Раман хмыкнул, удивленно вопрошая себя, а что, собственно, ему за дело до
амурных похождений Павлы Нимробец? Разве что профессиональное любопытство
режиссера, наблюдающего жизнь... А наблюдения весьма любопытные. Он, Кович,
голову готов положить, что в отношениях милой парочки случилось наконец
весьма важное, переломное событие - и не далее как позавчера...
Ему стоило бы гордиться своим нюхом - вместо этого он испытал смутное
раздражение. Гм... ревность?..
Он засмеялся; воробей, присевший было на подоконник, испуганно вспорхнул
и улетел.
Раман привык доверять себе; если какие-то его чувства кажутся странными
ему самому, - не стоит прятаться от себя, стоит разобраться... В случае с
Павлой причина, скорее всего... Да. Во-первых, он чувствует вину перед
непутевой Нимробец - за то... за те ночи в Пещере. А во-вторых... ну что
греха таить, его пугает личность господина Тодина. И непонятно, почему.
Интересно, вот господин Тодин в Пещере - кто? Почему-то, думая об этом,
Кович с удовольствием верил в утверждение Тодина о том, что рядом
существующие люди никогда на встречаются в Пещере. Рама-ну не хотелось
встречаться в Пещере с господином Тританом Тодином - уж он-то, скорее всего,
зверь мощный и малоприятный...
За час до вечернего спектакля позвонил вахтер: господина Ковича ждала
"эта девушка с телевидения", которая "принесла господину Ковичу книгу"...
Он отозвался почти весело:
- Пусть поднимется!
Пытаясь дать название охватившему его чувству, он остановился вскоре на
слове "радость". Его радовало появление Павлы; она была удивительно кстати.

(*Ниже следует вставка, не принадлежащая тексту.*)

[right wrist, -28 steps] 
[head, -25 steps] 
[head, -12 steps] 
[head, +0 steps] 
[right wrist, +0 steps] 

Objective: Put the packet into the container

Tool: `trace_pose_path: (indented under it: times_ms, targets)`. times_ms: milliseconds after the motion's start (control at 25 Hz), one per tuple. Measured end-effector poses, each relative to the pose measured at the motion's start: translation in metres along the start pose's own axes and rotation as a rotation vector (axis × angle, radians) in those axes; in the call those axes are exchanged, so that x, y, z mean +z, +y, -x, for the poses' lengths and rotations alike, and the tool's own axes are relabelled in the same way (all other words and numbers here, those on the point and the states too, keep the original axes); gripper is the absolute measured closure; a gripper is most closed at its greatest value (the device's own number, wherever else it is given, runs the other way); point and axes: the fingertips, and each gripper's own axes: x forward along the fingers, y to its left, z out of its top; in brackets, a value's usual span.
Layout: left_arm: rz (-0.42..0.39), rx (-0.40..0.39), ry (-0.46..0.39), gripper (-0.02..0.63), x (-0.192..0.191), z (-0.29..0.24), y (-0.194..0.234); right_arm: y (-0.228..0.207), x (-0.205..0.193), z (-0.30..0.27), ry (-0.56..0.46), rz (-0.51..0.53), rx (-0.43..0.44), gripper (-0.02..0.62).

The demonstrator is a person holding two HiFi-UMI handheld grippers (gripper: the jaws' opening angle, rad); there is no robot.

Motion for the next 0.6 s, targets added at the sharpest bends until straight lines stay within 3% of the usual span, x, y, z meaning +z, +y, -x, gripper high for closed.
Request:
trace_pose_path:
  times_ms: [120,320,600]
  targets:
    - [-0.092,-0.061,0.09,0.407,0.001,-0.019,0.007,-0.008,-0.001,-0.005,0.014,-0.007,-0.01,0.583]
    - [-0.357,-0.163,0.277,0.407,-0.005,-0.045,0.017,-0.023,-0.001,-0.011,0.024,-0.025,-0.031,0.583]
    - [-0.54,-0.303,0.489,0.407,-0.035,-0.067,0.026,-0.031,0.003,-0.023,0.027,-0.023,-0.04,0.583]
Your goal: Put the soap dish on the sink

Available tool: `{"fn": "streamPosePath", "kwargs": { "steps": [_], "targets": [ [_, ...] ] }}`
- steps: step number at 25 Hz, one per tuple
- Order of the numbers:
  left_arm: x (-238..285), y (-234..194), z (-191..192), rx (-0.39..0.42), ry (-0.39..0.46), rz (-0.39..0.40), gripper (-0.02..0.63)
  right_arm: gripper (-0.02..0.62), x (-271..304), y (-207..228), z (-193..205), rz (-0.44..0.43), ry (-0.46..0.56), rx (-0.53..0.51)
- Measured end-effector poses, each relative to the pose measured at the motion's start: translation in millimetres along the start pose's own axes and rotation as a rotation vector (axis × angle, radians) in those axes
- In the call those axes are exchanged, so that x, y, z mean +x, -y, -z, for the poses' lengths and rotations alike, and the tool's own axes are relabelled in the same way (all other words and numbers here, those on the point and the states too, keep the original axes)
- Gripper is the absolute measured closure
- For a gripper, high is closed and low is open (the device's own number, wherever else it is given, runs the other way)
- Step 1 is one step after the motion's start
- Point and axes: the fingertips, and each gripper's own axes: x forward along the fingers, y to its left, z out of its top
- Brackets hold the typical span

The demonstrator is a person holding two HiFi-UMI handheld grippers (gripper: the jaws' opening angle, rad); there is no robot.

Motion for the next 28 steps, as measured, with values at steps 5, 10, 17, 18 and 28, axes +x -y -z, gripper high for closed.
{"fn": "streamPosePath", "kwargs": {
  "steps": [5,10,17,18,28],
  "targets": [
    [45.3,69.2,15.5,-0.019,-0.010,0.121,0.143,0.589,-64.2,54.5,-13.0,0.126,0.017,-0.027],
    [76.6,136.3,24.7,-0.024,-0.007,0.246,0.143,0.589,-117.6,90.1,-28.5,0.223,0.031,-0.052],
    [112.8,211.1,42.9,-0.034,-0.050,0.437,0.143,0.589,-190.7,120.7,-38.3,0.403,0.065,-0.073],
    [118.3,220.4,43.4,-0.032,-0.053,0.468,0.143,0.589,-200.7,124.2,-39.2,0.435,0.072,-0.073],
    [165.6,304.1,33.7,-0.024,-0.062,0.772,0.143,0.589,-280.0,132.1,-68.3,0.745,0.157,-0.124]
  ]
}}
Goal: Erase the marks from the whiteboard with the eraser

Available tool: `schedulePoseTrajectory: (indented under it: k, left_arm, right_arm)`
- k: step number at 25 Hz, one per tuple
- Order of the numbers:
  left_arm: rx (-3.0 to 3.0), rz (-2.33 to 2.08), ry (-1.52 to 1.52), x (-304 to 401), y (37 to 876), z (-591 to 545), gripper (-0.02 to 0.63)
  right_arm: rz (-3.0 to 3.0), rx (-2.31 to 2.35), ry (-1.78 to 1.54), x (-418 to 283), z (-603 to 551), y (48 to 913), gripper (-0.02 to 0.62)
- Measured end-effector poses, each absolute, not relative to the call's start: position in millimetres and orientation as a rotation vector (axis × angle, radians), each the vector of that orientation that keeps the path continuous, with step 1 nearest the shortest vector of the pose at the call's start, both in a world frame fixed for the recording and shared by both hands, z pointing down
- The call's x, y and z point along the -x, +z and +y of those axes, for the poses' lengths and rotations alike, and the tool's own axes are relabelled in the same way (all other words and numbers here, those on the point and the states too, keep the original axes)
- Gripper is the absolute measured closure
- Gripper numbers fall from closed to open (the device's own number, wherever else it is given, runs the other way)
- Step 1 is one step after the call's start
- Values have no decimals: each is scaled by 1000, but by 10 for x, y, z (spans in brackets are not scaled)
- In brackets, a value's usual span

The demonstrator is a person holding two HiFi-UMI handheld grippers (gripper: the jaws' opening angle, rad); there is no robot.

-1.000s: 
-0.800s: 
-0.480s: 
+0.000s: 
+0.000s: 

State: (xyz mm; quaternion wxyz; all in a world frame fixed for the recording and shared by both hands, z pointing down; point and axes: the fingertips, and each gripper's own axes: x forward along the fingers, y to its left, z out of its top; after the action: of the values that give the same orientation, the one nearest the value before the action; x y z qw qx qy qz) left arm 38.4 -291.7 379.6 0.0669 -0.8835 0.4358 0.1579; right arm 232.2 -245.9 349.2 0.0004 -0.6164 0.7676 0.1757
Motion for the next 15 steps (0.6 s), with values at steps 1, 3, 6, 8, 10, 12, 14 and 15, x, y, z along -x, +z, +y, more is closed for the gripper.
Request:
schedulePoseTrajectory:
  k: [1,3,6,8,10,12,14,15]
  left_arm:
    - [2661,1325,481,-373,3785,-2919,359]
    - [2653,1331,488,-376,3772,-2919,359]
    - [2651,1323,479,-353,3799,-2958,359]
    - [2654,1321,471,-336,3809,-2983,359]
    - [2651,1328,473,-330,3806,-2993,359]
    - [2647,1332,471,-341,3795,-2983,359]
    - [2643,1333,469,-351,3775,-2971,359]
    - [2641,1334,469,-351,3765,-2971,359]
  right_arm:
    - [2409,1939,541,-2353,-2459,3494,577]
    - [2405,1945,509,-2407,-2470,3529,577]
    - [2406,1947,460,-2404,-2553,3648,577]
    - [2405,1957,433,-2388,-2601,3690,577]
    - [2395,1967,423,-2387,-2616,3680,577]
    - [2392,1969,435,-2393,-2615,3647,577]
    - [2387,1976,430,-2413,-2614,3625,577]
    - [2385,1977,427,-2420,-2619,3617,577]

Как подходящий аккорд. Собственно, замысел, вызревающий сейчас в сумрачной
Рамановой душе, во многом был обязан именно случаю... сведшему в Пещере
кровожадного саага и сарну, которая не хотела умирать.
С первого же взгляда на нее ему стало ясно: относительно ее
взаимоотношений с Тодином он не ошибся. Более того - Павла не просто
переживала роман. Случившееся с ней не было вторым, третьим, пятидесятым в
ее жизни; Павла сияла несколько лихорадочным светом, и Раман вполне мог бы
ее спросить: благополучно ли прошла дефлорация?